__TASK TO COMPLETE__
From the very first line down to the line containing "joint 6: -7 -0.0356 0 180", write out the material exactly as it appears, and no more.
─── GIVEN DATA
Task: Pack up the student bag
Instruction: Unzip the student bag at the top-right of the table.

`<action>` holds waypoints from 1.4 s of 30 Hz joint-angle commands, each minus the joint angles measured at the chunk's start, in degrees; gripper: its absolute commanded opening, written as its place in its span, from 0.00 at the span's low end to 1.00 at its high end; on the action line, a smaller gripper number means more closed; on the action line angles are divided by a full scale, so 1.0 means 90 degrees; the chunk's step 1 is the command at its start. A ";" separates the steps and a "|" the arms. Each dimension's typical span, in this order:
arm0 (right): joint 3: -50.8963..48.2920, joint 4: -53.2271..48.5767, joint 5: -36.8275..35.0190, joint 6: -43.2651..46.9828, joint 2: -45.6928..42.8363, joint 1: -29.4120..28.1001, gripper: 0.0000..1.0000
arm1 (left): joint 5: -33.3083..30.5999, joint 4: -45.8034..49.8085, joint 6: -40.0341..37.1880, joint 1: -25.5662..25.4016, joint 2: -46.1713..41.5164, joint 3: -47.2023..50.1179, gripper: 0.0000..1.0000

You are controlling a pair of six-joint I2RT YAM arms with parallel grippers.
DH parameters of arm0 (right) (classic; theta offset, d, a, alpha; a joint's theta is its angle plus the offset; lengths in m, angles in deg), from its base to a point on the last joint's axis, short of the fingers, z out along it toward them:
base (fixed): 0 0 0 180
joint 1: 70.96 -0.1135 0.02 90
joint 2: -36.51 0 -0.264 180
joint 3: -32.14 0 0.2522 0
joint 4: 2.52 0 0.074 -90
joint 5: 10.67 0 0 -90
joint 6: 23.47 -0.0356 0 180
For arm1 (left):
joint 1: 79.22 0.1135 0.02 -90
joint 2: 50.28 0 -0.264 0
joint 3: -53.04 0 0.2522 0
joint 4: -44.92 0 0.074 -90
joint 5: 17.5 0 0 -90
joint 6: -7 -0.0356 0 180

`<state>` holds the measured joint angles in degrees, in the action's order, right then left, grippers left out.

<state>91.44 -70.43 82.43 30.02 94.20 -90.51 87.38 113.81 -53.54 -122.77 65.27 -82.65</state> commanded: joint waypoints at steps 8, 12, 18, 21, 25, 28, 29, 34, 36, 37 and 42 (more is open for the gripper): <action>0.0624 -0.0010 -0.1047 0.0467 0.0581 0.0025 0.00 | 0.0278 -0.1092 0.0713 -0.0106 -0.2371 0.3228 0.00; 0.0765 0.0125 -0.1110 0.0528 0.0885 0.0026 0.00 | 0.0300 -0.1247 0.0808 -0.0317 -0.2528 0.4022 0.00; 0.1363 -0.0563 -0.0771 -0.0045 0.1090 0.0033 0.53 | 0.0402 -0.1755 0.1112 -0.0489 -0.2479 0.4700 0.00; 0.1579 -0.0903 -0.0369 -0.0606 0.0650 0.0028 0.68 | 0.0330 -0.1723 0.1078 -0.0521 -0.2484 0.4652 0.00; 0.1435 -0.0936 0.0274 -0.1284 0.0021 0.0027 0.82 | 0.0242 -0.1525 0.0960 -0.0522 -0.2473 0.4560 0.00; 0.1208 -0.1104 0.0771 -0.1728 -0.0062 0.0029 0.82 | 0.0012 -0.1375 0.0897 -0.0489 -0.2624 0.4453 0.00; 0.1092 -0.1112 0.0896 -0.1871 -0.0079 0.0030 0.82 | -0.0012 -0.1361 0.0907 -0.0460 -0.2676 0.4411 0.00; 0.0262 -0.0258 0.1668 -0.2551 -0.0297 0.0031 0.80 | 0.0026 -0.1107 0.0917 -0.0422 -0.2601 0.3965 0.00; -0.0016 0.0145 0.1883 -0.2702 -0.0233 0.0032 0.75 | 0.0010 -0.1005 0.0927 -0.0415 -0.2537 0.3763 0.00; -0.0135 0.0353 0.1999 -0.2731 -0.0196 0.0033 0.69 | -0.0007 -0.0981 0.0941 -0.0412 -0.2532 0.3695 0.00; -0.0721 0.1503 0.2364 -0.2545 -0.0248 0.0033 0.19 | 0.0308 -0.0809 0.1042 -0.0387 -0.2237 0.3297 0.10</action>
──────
__TASK OUTPUT__
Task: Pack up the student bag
Instruction: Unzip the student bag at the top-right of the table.

`<action>` holds waypoints from 1.4 s of 30 Hz joint-angle commands, each minus the joint angles measured at the chunk's start, in degrees; gripper: its absolute commanded opening, written as its place in its span, from 0.00 at the span's low end to 1.00 at its high end; on the action line, a smaller gripper number means more closed; on the action line angles are divided by a full scale, so 1.0 means 90 degrees; the chunk's step 1 is the command at its start. A ";" separates the steps and a "|" the arms. Each dimension's typical span, in this order:
arm0 (right): joint 3: -50.8963..48.2920, joint 4: -53.2271..48.5767, joint 5: -36.8275..35.0190, joint 6: -43.2651..46.9828, joint 2: -45.6928..42.8363, joint 1: -29.4120..28.1001, gripper: 0.0000..1.0000
arm1 (left): joint 5: -33.3083..30.5999, joint 4: -45.8034..49.8085, joint 6: -40.0341..37.1880, joint 1: -25.5662..25.4016, joint 2: -46.1713..41.5164, joint 3: -47.2023..50.1179, gripper: 0.0000..1.0000

You are controlling a pair of six-joint I2RT YAM arms with parallel grippers.
DH parameters of arm0 (right) (classic; theta offset, d, a, alpha; a joint's theta is its angle plus the offset; lengths in m, angles in deg), from its base to a point on the last joint's axis, short of the fingers, z out along it toward them:
base (fixed): 0 0 0 180
joint 1: 70.96 -0.1135 0.02 90
joint 2: -36.51 0 -0.264 180
joint 3: -32.14 0 0.2522 0
joint 4: 2.52 0 0.074 -90
joint 5: 10.67 0 0 -90
joint 6: 23.47 -0.0356 0 180
For arm1 (left):
joint 1: 79.22 0.1135 0.02 -90
joint 2: 50.28 0 -0.264 0
joint 3: -53.04 0 0.2522 0
joint 4: -44.92 0 0.074 -90
joint 5: 17.5 0 0 -90
joint 6: -7 -0.0356 0 180

What the exercise required is now done.